Adding a __pycache__ entry to a top-level .gitignore also has the benefit of keeping the folders themselves out of source control, whereas the “.gitignore in the folder” approach is mainly useful when it’s desired (or at least acceptable) for the checkout to record the folder’s existence.
There are 6,406 __pycache__ directories on this machine. Adding 4 KB in each would take 26 MB. But those existing directories already take up 2.2 GB, so the extra .gitignores would only add about 1%.
You say “only” but I would consider 1% to be significant when talking about increasing the install footprint of every Python package in every installation environment in the world. There would need to be some significant benefit to justify that.
The venv I have sitting here uses 241MB with 0.002% of that being the .gitignore file it contains. If I was looking for someway to make venvs smaller I would not waste time considering whether that .gitignore file could be stripped out. However if I realised that I could make the whole venv 1% smaller by recursively stripping out hundreds of pointless .gitignore files from every package directory then that would seem like a worthwhile improvement.
It seems like this thread basically balances the space cost of .gitignore files with their benefit.
I don’t think the space cost is that significant in the modern world, but I added a separate topic about redesigning pycache so that it shares its cache on a user or system level, which would eliminate it entirely.

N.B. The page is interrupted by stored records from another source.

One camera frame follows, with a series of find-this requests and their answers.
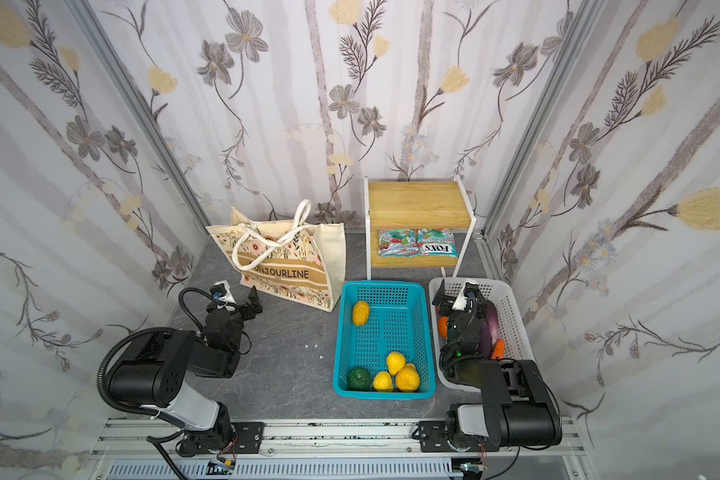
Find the cream floral grocery tote bag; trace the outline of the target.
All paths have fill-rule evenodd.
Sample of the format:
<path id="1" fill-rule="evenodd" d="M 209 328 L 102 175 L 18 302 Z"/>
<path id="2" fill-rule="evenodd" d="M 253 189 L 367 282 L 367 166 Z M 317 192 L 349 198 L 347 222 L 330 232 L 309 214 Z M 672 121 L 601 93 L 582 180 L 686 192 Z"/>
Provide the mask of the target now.
<path id="1" fill-rule="evenodd" d="M 345 282 L 345 227 L 311 224 L 310 211 L 304 199 L 291 220 L 254 221 L 233 208 L 229 225 L 206 231 L 240 273 L 241 285 L 330 312 Z"/>

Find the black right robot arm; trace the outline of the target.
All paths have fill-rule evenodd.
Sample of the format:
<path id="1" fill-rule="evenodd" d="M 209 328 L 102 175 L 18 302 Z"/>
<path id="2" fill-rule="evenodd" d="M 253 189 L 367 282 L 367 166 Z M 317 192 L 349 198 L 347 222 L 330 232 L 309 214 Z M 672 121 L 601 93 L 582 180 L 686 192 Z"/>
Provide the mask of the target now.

I think people are under-appreciating the benefit of simplifying the gitignore experience for new and experienced users. Not creating a .gitignore is one fewer step to do and to learn. Once you get used to doing out of habit, it’s easy to forget the mental cost it took you to get there.
It’s notable how incredibly dominant git is in people’s minds here. Not a single thought is given to any OTHER source control system. If Python had to create not one, but a bunch of different ignore files (.hgignore, .bzrignore, etc), would that change things? Or is it assumed that people are going to have to figure those other systems out on their own?
Maybe git really IS that dominant, and I just have older experiences. Maybe Firefox is the only project left in the world that doesn’t use it.
I think it’s dominant enough that future version control systems are likely to accept .gitignore files (since so many other tools already either emit or read them, there is a genuine practical benefit to a new VCS taking that approach).
Yeah, although I would be cautious of assuming that “primary” equates to “sole”. Again, it PROBABLY is true for a lot of people, but I would consider git to be my primary VCS on account of it being the one I’d choose for any brand-new project, while still happily using whatever system someone else is already using.
So, this point is probably moot, and git really IS that dominant. But I’m not 100% certain of that.